What are the lines, copied exactly, from the one containing "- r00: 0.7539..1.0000" through the last line of the records below, both included?

Records to use below:

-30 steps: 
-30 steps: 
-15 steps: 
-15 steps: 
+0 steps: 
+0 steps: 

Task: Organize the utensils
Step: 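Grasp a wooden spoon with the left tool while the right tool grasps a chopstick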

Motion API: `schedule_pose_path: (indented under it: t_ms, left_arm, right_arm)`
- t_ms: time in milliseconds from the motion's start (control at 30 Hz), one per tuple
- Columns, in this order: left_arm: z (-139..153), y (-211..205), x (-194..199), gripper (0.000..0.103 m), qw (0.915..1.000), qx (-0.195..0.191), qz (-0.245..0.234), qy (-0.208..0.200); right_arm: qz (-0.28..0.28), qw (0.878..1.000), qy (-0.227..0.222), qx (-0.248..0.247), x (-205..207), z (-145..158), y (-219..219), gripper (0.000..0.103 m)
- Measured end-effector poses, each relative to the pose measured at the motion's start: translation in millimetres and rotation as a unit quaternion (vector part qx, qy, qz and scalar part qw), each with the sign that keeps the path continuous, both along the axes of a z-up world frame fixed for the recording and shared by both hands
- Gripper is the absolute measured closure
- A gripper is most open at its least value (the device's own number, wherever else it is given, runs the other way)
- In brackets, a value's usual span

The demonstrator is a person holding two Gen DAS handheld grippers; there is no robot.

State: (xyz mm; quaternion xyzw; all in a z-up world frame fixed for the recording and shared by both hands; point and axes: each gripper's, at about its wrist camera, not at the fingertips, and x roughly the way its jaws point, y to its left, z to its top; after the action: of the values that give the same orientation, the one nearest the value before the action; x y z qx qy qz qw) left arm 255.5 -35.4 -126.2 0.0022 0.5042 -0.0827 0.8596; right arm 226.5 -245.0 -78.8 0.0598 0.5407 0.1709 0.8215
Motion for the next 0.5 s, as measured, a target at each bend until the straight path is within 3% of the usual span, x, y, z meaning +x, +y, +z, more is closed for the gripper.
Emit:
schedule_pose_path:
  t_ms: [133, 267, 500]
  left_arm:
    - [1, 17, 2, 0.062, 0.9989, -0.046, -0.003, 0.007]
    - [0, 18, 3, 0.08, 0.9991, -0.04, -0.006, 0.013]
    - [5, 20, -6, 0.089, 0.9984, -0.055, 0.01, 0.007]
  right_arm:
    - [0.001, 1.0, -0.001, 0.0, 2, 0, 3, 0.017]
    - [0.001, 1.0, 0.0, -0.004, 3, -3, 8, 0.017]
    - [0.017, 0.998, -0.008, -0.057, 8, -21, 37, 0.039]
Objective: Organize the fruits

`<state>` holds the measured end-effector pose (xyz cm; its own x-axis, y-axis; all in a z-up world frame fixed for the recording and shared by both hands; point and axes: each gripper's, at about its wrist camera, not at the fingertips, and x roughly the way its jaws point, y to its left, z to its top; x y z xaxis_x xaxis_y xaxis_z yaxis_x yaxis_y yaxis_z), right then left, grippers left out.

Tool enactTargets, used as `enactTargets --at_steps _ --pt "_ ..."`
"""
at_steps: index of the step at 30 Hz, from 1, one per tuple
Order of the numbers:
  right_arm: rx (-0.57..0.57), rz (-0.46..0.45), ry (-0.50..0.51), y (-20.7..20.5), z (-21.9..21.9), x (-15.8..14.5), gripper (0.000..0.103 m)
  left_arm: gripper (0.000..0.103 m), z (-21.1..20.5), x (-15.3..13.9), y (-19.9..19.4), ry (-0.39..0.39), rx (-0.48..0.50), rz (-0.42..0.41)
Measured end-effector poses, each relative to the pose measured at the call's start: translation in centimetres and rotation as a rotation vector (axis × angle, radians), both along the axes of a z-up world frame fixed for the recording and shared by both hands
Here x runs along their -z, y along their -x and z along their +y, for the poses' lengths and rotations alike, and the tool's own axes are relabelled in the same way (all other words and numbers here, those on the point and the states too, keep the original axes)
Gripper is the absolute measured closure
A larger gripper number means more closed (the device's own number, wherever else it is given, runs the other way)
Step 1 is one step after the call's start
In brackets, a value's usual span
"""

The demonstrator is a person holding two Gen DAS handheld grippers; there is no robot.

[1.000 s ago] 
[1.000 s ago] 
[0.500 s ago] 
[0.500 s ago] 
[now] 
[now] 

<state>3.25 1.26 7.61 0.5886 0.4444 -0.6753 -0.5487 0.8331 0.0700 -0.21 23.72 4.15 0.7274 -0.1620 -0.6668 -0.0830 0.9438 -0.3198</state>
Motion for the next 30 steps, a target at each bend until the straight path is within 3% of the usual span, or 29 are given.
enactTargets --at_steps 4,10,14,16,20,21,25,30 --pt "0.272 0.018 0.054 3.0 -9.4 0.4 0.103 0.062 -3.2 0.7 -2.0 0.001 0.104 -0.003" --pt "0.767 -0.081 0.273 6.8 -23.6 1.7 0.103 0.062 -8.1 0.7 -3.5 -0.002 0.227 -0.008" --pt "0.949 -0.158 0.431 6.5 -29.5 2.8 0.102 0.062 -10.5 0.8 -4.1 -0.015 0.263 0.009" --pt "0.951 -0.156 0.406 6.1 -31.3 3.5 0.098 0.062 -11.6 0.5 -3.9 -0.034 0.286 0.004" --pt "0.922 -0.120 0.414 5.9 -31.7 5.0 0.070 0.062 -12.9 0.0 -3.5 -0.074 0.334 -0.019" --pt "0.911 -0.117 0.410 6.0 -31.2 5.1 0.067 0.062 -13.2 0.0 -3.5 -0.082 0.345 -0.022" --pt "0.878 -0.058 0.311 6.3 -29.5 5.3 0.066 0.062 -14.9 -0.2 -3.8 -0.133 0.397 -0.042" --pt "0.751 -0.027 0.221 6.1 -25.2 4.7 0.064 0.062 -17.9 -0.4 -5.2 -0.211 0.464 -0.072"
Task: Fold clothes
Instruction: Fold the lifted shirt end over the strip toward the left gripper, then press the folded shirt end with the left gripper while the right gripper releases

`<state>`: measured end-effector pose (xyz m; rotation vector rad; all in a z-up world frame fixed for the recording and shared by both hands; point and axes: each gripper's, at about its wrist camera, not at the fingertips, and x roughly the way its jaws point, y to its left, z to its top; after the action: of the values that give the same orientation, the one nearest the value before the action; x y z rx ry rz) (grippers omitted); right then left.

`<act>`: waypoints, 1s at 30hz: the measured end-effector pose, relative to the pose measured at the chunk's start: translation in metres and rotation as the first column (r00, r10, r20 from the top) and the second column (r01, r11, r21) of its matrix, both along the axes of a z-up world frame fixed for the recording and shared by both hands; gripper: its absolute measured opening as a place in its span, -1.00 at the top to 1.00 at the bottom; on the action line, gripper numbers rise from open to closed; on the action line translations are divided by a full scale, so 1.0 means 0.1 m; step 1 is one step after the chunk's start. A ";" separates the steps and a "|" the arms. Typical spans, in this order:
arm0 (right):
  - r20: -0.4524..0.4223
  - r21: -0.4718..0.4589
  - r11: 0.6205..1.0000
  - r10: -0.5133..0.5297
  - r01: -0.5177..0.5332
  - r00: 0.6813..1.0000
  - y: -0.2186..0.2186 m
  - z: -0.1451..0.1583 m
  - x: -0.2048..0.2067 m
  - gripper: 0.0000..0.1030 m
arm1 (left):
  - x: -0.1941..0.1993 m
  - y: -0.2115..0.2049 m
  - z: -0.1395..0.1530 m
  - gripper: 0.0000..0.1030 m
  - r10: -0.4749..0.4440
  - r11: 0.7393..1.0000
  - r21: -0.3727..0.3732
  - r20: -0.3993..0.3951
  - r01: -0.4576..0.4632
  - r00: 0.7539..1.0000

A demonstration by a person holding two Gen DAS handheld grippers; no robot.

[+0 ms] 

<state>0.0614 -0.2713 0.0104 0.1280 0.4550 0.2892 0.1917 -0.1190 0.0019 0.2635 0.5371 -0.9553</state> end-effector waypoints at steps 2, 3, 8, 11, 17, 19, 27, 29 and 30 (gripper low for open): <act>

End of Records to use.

_Exercise solution_
  - r00: 0.7539..1.0000

A demonstration by a person holding two Gen DAS handheld grippers; no robot.

[+0 ms] 

<state>0.0614 -0.2713 0.0104 0.1280 0.4550 0.2892 0.1917 -0.1190 0.0019 0.2635 0.5371 -0.9553</state> end-effector waypoints at steps 2, 3, 8, 11, 17, 19, 27, 29 and 30 (gripper low for open): <act>

Nothing further is required of the output.